Reverting back to Pota itself, a never forget policy is fine by me, but let’s start from the beginning.

That every Umno administration decade after decade supported arrests on the minister’s whim long after insurgency ended in 1960.

Or that the government of the day is turning on its own promise to end draconian laws on "live" TV less than a decade ago, on the premise that even Malaysia must move with the times. They repealed the Internal Security Act and very quickly backtracked with other backup laws.

And today, Pota. Please name and shame the 86 who did not show up. How about the naming and shaming the 79 who voted for the damn law?

They don't get their name on bumper stickers?

And how about the 59 BN MPs who did not show up at all for the vote, they would have been given heads up before the Bill was being passed.

Don’t forget who we are dealing with. This is an administration which railroaded a law that can detain Malaysians without basis, and they did it in a day, rushing through three readings.

So I ask, are you trying to solve the problem, or are you trying to make yourself look good by pointing out a glaring error by the main Opposition parties?

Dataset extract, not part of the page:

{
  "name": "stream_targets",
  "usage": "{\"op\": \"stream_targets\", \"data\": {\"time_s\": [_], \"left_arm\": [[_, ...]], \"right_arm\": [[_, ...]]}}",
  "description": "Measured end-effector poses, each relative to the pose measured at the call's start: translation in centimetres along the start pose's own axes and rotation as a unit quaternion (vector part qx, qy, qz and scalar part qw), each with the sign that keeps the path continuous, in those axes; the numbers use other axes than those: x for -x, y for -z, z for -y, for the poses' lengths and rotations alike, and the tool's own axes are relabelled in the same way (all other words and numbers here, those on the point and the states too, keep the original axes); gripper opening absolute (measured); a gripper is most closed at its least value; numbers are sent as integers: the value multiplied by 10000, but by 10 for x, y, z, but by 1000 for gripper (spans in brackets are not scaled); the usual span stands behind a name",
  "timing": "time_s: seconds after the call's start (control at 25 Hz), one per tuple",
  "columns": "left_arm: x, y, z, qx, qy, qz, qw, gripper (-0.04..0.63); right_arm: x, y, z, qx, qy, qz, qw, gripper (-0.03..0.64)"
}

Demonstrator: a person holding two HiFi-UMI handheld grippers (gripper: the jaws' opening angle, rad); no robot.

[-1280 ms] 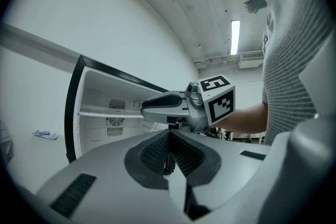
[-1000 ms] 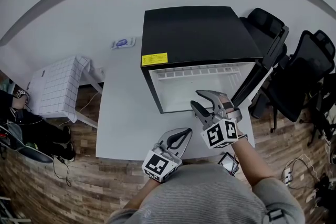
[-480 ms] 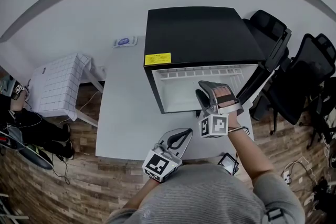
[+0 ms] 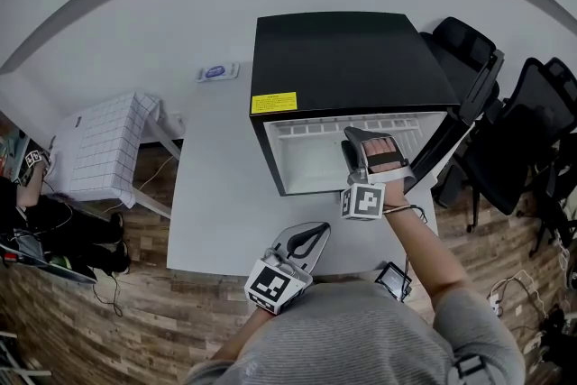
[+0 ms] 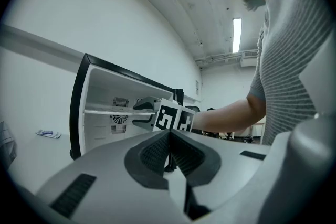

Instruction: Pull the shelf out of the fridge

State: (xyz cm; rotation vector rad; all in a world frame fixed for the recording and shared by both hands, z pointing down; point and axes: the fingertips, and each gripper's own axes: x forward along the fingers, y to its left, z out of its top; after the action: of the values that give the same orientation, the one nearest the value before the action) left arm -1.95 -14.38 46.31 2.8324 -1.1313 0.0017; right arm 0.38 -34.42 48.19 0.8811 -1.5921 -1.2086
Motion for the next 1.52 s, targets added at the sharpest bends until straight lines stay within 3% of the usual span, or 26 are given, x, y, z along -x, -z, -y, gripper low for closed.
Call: {"op": "stream_targets", "data": {"time_s": [0.52, 0.72, 0.84, 1.12, 1.52], "left_arm": [[0, 4, -1, 20, 10, -72, 10000, 11], [2, 5, -5, 3, -15, -94, 10000, 11], [2, 5, -5, 13, -20, -89, 10000, 11], [4, 5, -6, -48, -9, -54, 10000, 11], [7, 7, -9, -8, -58, -130, 9999, 11]], "right_arm": [[-42, 9, 13, 530, 52, -217, 9983, 161], [-49, 0, 18, 498, 145, -50, 9986, 161], [-56, 7, 13, 682, 157, -245, 9972, 161], [-71, 16, 14, 640, 204, -457, 9967, 161], [-82, 4, 21, 420, 214, -380, 9982, 161]]}}
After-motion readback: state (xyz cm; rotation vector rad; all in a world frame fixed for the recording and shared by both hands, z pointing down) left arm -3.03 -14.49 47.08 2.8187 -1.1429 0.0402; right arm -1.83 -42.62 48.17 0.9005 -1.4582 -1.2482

Because I’d ask you to spare a thought for the 60 MPs who walked into a Roman coliseum to face lions all day and night with no respite in order to beat off a horrible law. To stay despite feeling outgunned, outnumbered, and knowing that even if all their allies did show up, the government would either rouse up their troops or delay the vote to when they do have the numbers. To stay on in that humiliation, lose and have voters saying half the country has been severely disappointed by the Parliament half that objected to the law and not the other half that heralded the law, well that, that is something.

With Easter just passed, I have to say, it’s quite the cross to bear.

*This is the personal opinion of the columnist.